◆ **WORK ORDER**: Below are several entries. Transcribe exactly those lines that fall from the one with "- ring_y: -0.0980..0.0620" through the one with "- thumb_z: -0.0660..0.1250", end lines included.

Stored items from a collection:
━━━━━━
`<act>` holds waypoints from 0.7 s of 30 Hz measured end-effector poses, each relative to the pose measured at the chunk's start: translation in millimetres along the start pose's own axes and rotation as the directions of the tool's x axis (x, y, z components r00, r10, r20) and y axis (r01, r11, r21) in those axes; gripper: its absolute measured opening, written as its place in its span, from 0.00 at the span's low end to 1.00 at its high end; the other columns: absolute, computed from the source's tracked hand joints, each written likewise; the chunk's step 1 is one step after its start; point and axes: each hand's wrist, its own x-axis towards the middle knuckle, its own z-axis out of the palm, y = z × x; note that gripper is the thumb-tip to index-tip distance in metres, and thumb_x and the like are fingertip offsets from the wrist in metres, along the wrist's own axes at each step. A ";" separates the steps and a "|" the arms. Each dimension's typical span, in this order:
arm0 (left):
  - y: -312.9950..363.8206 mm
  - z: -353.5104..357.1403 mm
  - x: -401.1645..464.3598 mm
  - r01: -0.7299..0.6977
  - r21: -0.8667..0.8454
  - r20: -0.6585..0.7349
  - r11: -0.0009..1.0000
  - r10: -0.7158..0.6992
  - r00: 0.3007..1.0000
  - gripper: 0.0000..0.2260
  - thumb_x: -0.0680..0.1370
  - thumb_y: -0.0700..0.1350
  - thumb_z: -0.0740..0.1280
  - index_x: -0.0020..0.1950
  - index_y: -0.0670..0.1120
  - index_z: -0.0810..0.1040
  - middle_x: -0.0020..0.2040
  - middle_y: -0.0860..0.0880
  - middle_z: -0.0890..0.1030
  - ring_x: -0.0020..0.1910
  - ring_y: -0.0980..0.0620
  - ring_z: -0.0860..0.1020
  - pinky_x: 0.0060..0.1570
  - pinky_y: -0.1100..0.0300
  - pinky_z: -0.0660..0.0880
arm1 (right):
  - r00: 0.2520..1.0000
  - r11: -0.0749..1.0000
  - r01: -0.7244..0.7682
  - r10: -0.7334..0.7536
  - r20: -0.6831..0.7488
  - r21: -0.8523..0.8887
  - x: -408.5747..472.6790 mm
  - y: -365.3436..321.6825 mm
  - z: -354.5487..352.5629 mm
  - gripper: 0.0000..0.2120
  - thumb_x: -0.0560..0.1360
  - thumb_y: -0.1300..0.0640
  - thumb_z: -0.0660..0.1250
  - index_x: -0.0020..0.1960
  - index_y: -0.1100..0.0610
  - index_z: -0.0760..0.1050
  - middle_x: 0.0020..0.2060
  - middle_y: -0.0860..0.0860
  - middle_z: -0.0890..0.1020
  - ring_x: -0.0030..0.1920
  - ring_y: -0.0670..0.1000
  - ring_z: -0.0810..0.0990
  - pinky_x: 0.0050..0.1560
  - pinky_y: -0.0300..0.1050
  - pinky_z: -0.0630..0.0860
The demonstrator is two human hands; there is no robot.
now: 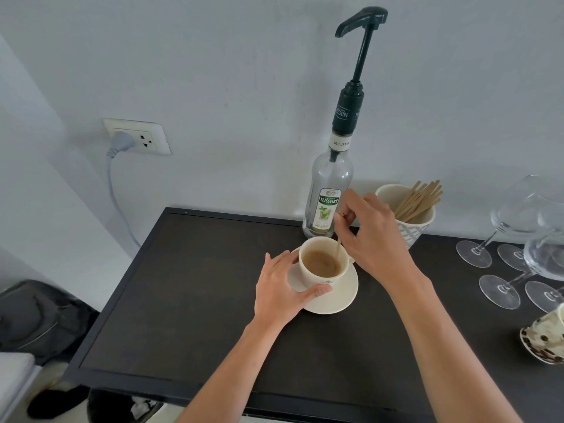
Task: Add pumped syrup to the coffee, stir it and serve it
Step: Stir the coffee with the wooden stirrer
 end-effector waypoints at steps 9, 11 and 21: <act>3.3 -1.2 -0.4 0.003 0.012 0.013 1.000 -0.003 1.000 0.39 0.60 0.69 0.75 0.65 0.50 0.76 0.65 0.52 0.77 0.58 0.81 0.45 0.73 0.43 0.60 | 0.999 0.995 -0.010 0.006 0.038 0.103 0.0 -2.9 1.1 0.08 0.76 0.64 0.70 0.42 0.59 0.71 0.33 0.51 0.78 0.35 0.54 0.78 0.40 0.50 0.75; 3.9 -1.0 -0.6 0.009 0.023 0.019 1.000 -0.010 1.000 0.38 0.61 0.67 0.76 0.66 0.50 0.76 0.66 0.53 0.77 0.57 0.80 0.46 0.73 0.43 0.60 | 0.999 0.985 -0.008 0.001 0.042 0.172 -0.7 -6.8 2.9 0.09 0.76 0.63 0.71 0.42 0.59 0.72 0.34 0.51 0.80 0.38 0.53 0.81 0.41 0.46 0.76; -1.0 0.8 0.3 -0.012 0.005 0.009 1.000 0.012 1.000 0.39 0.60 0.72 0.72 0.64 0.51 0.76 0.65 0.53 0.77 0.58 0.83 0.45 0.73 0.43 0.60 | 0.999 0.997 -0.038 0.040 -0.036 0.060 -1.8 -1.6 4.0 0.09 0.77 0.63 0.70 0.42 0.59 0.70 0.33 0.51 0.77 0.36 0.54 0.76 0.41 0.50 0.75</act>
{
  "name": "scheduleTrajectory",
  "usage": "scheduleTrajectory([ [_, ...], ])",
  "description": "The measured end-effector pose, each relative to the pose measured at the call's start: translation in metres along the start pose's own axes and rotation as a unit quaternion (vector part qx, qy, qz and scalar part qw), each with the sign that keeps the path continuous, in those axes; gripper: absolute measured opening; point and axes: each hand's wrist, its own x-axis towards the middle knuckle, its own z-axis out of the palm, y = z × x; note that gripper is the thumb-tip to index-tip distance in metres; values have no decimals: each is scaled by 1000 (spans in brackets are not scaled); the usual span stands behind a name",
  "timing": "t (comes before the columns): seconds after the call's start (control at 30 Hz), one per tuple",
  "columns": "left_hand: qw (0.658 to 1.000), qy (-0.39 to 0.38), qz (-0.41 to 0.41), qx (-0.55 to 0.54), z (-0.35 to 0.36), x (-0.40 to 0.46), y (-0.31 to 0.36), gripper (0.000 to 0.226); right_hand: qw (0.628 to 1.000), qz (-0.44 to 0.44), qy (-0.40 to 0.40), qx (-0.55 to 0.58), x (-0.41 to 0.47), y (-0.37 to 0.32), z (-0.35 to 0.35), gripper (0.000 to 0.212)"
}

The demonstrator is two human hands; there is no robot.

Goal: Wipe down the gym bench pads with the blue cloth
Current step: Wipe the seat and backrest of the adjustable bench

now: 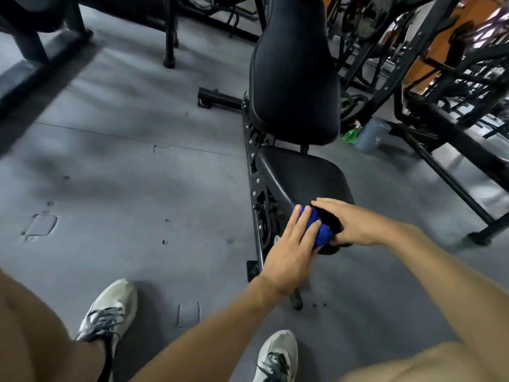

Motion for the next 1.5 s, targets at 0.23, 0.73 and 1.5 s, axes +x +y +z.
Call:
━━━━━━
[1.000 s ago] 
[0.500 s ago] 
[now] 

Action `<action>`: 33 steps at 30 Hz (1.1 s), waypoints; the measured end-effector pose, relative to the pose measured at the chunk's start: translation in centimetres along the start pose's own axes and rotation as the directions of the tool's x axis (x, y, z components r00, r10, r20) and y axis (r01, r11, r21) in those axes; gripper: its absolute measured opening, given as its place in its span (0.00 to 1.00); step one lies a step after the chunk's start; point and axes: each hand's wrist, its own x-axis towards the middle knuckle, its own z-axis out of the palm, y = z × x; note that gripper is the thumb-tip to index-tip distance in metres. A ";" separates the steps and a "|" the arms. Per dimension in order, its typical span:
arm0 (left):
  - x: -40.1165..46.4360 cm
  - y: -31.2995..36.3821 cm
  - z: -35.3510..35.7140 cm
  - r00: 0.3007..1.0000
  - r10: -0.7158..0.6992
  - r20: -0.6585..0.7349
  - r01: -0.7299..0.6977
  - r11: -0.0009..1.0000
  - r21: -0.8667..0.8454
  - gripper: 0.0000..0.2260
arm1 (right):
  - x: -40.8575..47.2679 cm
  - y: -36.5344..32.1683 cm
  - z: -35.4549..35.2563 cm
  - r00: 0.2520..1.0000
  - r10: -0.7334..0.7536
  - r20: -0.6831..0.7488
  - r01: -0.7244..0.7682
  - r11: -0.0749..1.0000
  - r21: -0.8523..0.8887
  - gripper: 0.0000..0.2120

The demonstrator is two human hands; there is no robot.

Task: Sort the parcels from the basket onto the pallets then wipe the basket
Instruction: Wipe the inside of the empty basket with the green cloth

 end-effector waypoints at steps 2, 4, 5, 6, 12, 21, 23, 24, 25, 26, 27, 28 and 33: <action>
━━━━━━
◆ **EXERCISE ANSWER**:
  - ring_y: -0.0980..0.0620
  - ring_z: -0.0860..0.1020
  - pinky_x: 0.0060..0.1570
  - pinky_y: -0.1100..0.0300
  - pinky_z: -0.0660..0.0880
arm1 (right):
  - r00: 0.2520..1.0000
  - r11: -0.0749..1.0000
  - r01: -0.7244..0.7682
  - r10: -0.7334..0.7536
  - r20: -0.6831..0.7488
  - r21: -0.8523..0.8887
  - x: -408.5747..472.6790 mm
  - y: -365.3436..321.6825 mm
  - z: -354.5487..352.5629 mm
  - gripper: 0.0000..0.2120
  - thumb_x: -0.0560..0.1360
  - thumb_y: -0.1300..0.0640
  - thumb_z: -0.0660..0.1250

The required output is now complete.